> [Task description]: For the entries below, print exactly the lines between the line holding "<point>81,86</point>" and the line holding "<point>264,26</point>", inclusive, and nothing else.

> [Data for review]:
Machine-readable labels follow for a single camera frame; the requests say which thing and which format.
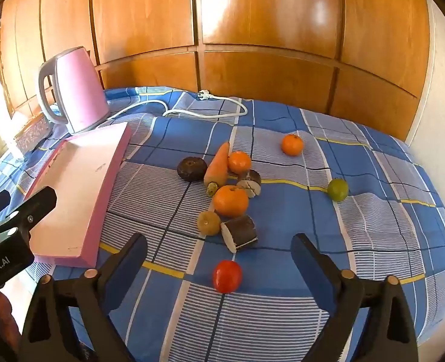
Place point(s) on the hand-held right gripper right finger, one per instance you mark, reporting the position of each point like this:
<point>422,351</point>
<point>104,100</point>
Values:
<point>313,271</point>

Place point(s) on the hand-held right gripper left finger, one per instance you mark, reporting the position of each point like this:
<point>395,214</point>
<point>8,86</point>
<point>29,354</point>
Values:
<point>126,267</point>

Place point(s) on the pink shallow box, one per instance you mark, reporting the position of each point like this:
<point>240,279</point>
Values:
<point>75,196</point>

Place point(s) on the black radish piece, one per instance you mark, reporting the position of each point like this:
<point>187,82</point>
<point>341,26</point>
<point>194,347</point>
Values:
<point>243,232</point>
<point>249,181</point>

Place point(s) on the red tomato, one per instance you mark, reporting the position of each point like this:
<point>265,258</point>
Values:
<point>227,276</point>

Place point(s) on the small yellowish round fruit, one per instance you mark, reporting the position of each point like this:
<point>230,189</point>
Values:
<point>208,223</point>

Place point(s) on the large orange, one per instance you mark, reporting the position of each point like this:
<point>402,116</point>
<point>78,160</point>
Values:
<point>230,201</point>

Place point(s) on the carrot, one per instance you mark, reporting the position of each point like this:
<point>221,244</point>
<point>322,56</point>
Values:
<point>217,169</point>

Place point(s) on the person's left hand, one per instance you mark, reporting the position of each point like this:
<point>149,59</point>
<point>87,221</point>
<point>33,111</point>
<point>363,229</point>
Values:
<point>3,313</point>

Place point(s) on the small clear glass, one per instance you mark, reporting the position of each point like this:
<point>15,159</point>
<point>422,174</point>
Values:
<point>20,155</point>

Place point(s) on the blue plaid blanket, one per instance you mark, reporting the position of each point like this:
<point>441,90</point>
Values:
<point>301,215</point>

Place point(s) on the silver tissue box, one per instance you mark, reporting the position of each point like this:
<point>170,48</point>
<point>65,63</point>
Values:
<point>33,132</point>

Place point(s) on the green lime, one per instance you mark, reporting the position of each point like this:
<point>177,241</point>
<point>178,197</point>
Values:
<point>338,190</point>

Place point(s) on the dark avocado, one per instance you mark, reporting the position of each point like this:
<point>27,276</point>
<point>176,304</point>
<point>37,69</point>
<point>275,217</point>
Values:
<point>191,169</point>

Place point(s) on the pink electric kettle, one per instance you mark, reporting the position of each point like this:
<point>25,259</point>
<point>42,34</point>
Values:
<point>81,86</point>

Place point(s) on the small tangerine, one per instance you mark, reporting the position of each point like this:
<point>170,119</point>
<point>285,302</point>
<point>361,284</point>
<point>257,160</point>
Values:
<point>240,163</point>
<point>292,145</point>

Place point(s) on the wooden wardrobe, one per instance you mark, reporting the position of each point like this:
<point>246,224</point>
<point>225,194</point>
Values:
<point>264,26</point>

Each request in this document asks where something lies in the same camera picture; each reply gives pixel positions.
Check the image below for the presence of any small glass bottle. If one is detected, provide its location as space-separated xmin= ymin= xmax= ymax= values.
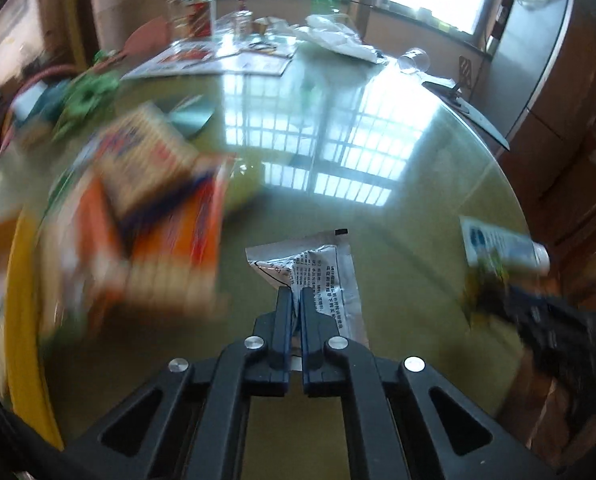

> [Written answer]:
<point>81,86</point>

Place point(s) on the small tangerine, one per instance you mark, reporting the position of each point like this:
<point>170,119</point>
<point>285,302</point>
<point>361,284</point>
<point>257,160</point>
Values:
<point>240,163</point>
<point>292,145</point>

Place point(s) on the wooden wardrobe, one per instance you mark, reporting the position of each point like this:
<point>246,224</point>
<point>225,194</point>
Values:
<point>264,26</point>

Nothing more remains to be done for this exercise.